• Instructions to follow
All that should come back is the lines of the data below from the one containing "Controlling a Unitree" to the one containing "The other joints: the", inclusive, exactly as they stand.
Collected material START
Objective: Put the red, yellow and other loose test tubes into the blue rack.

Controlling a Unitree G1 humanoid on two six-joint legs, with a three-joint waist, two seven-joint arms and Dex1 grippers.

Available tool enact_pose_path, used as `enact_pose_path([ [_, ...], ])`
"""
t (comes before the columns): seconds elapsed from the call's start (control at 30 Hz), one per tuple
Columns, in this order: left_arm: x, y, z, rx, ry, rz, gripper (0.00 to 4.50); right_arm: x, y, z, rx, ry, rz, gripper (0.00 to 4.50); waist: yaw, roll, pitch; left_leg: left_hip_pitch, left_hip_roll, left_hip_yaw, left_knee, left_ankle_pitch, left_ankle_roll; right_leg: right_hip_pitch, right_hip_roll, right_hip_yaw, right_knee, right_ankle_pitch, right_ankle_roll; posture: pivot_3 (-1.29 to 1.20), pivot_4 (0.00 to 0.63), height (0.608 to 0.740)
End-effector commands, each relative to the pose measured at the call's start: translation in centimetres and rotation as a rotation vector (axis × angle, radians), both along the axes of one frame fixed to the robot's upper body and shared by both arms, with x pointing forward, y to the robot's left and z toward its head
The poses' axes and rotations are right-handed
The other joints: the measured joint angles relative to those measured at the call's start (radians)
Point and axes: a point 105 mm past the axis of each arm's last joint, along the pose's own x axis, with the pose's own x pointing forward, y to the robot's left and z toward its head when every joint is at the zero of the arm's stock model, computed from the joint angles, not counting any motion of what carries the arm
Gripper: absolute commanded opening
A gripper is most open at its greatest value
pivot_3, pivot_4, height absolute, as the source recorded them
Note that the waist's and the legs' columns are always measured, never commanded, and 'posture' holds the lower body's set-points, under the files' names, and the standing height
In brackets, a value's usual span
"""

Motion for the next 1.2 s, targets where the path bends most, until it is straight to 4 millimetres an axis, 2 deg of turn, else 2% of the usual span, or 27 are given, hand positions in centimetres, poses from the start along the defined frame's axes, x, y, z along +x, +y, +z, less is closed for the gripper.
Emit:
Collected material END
• Solution for this task
Controlling a Unitree G1 humanoid on two six-joint legs, with a three-joint waist, two seven-joint arms and Dex1 grippers.

Available tool enact_pose_path, used as `enact_pose_path([ [_, ...], ])`
"""
t (comes before the columns): seconds elapsed from the call's start (control at 30 Hz), one per tuple
Columns, in this order: left_arm: x, y, z, rx, ry, rz, gripper (0.00 to 4.50); right_arm: x, y, z, rx, ry, rz, gripper (0.00 to 4.50); waist: yaw, roll, pitch; left_leg: left_hip_pitch, left_hip_roll, left_hip_yaw, left_knee, left_ankle_pitch, left_ankle_roll; right_leg: right_hip_pitch, right_hip_roll, right_hip_yaw, right_knee, right_ankle_pitch, right_ankle_roll; posture: pivot_3 (-1.29 to 1.20), pivot_4 (0.00 to 0.63), height (0.608 to 0.740)
End-effector commands, each relative to the pose measured at the call's start: translation in centimetres and rotation as a rotation vector (axis × angle, radians), both along the axes of one frame fixed to the robot's upper body and shared by both arms, with x pointing forward, y to the robot's left and z toward its head
The poses' axes and rotations are right-handed
The other joints: the measured joint angles relative to those measured at the call's start (radians)

The output is finished, and nothing else is needed.